** Work instructions **
Only lines with the string "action" are wanted. Pull them out of the data.

Stored records:

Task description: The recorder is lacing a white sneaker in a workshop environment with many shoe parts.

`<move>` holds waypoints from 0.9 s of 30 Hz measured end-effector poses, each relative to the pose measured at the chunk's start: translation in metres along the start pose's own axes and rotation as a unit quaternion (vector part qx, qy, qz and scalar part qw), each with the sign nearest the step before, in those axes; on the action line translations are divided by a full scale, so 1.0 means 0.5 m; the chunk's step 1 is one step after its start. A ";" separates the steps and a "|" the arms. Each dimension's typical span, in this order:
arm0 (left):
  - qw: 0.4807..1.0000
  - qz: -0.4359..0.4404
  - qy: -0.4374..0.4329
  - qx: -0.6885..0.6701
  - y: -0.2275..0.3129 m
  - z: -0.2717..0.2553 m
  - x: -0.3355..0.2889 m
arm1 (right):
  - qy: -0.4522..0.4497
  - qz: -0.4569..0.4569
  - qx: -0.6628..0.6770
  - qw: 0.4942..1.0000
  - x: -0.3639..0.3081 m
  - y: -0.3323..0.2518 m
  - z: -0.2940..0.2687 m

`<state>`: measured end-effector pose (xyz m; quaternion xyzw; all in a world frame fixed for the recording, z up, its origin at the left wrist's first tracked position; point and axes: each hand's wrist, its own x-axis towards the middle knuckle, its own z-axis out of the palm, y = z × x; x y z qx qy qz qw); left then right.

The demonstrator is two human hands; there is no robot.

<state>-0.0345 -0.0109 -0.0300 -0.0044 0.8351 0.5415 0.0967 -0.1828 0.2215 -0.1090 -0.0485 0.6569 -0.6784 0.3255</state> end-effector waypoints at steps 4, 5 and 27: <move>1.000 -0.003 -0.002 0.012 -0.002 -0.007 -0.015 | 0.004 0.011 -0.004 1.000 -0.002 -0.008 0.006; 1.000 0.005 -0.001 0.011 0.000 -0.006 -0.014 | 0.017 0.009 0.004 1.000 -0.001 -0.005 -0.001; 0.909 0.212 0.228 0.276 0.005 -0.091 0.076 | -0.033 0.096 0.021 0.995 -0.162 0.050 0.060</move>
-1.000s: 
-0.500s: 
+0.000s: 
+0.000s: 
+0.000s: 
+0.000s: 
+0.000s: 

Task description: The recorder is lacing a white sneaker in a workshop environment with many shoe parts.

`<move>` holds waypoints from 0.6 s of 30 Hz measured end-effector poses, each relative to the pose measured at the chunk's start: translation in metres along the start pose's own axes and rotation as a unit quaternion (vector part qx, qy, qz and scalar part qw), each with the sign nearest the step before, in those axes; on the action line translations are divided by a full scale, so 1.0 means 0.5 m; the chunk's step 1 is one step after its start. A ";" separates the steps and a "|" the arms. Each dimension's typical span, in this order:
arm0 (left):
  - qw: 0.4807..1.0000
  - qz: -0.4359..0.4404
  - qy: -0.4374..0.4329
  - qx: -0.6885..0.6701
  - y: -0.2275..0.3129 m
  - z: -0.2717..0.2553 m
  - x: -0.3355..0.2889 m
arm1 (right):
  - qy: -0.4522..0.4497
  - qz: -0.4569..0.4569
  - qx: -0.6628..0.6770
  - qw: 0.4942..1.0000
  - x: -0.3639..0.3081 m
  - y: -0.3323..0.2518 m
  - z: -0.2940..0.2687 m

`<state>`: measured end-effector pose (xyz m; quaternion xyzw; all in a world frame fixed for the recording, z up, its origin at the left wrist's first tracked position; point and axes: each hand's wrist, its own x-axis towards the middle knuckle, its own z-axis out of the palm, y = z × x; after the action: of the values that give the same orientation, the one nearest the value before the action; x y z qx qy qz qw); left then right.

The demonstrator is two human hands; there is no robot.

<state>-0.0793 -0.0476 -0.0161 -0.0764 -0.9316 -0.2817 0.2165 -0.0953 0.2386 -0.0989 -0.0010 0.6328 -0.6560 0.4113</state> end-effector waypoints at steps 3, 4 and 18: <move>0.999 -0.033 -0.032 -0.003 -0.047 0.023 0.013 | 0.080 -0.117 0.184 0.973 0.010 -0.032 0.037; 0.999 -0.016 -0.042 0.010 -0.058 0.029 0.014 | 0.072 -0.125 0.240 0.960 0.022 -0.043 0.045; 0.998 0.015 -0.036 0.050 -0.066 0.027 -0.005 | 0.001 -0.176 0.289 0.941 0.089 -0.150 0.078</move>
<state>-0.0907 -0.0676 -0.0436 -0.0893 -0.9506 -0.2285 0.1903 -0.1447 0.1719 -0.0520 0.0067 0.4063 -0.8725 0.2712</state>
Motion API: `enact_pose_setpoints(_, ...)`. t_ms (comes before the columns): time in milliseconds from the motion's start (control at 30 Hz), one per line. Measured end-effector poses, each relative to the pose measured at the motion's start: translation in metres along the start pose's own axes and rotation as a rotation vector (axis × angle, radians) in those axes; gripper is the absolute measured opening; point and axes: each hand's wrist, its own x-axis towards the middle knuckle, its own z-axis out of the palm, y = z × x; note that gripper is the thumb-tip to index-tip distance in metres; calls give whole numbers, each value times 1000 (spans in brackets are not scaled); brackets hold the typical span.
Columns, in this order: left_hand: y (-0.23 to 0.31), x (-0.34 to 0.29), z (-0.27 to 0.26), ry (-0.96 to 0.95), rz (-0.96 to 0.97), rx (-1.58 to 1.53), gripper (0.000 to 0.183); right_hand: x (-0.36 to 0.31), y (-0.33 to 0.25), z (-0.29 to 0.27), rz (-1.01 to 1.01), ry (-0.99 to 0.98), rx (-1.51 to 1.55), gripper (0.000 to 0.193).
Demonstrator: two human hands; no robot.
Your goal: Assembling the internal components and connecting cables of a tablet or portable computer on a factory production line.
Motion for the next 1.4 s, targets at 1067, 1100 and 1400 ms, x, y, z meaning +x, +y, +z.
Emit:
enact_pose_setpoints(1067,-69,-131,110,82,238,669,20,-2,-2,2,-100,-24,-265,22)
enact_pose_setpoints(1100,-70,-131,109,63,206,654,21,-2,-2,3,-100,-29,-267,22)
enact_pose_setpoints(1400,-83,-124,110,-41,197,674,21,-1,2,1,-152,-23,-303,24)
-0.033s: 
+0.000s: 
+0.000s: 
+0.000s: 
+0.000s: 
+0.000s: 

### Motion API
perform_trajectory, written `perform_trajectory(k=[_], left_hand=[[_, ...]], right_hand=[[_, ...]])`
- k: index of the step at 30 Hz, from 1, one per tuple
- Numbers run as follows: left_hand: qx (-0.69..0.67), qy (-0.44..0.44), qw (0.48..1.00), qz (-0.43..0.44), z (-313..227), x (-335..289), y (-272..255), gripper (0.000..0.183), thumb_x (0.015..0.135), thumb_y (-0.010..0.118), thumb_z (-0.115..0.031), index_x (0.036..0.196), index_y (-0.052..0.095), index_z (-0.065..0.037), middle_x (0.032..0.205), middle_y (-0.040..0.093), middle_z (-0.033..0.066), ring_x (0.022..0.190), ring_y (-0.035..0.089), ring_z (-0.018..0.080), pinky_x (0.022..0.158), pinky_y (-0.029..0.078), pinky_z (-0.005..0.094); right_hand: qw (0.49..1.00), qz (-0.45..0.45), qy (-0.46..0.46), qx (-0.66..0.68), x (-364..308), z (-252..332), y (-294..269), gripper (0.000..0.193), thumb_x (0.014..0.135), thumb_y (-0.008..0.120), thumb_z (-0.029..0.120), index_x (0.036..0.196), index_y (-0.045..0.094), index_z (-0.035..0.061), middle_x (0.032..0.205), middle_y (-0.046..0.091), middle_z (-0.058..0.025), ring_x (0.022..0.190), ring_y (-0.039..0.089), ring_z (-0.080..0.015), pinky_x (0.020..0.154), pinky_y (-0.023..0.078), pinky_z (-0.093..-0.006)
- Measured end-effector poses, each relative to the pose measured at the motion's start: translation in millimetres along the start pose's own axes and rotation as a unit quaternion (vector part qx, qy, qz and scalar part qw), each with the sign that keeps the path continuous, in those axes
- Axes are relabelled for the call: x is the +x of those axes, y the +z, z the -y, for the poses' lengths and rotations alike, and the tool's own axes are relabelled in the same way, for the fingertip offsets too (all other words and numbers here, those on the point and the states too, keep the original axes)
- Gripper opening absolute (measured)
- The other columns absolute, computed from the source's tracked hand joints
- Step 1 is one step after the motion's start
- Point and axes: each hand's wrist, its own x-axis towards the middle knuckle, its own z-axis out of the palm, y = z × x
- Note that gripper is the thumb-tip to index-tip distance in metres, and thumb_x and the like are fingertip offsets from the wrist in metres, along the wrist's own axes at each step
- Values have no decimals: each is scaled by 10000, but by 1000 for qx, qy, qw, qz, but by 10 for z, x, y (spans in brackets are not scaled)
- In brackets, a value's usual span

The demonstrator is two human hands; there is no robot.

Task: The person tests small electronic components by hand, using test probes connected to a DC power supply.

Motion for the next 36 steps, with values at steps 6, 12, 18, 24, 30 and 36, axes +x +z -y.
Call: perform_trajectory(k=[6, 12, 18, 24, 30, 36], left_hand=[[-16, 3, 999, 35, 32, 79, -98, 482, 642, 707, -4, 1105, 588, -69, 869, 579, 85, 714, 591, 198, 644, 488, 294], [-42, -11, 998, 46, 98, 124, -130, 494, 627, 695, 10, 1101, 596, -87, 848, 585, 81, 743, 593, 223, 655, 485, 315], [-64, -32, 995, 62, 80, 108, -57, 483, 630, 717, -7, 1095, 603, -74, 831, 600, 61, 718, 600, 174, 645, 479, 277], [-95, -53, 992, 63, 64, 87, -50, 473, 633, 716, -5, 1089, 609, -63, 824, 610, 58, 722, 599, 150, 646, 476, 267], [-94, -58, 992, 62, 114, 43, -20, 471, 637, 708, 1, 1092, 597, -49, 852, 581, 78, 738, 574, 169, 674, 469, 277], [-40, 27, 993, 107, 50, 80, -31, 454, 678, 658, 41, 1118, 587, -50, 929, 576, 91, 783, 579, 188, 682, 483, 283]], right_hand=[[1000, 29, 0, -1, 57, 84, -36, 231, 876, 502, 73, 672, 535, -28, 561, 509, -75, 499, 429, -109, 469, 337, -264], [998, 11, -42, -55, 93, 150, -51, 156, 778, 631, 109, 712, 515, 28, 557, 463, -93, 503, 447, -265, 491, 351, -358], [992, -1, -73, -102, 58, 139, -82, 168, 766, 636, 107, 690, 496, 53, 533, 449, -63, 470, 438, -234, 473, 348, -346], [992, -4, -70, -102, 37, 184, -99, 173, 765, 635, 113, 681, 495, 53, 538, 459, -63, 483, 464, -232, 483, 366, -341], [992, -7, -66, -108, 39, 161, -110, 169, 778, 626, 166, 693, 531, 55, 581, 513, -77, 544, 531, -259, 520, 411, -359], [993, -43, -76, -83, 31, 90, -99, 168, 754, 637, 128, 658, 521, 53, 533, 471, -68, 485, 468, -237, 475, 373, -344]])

** Exercise response **
`<move>` holds waypoints from 0.9 s of 30 Hz measured end-effector poses, each relative to the pose measured at the chunk's start: translation in metres along the start pose's own axes and rotation as a unit quaternion (vector part qx, qy, qz and scalar part qw), each with the sign nearest the step before, in those axes; on the action line translations are divided by a full scale, so 1.0 means 0.5 m; the chunk's step 1 is one step after its start. A ";" separates the steps and a "|" the arms. Each dimension's typical span, in this order:
`<move>` holds waypoints from 0.6 s of 30 Hz measured end-effector poses, each relative to the pose measured at the chunk's start: translation in metres along the start pose's own axes and rotation as a unit quaternion (vector part qx, qy, qz and scalar part qw), each with the sign nearest the step before, in those axes; on the action line translations are divided by a full scale, so 1.0 means 0.5 m; the chunk's step 1 is one step after its start. A ";" separates the steps and a "|" the arms. Each dimension's typical span, in this order:
`<state>`: measured end-effector pose (xyz m; quaternion xyzw; all in a world frame fixed for the recording, z up, its origin at the left wrist's first tracked position; point and axes: each hand's wrist, its own x-axis towards the middle knuckle, its own z-axis out of the palm, y = z × x; after the action: of the values that give the same orientation, the one nearest the value before the action; x y z qx qy qz qw); left then right.

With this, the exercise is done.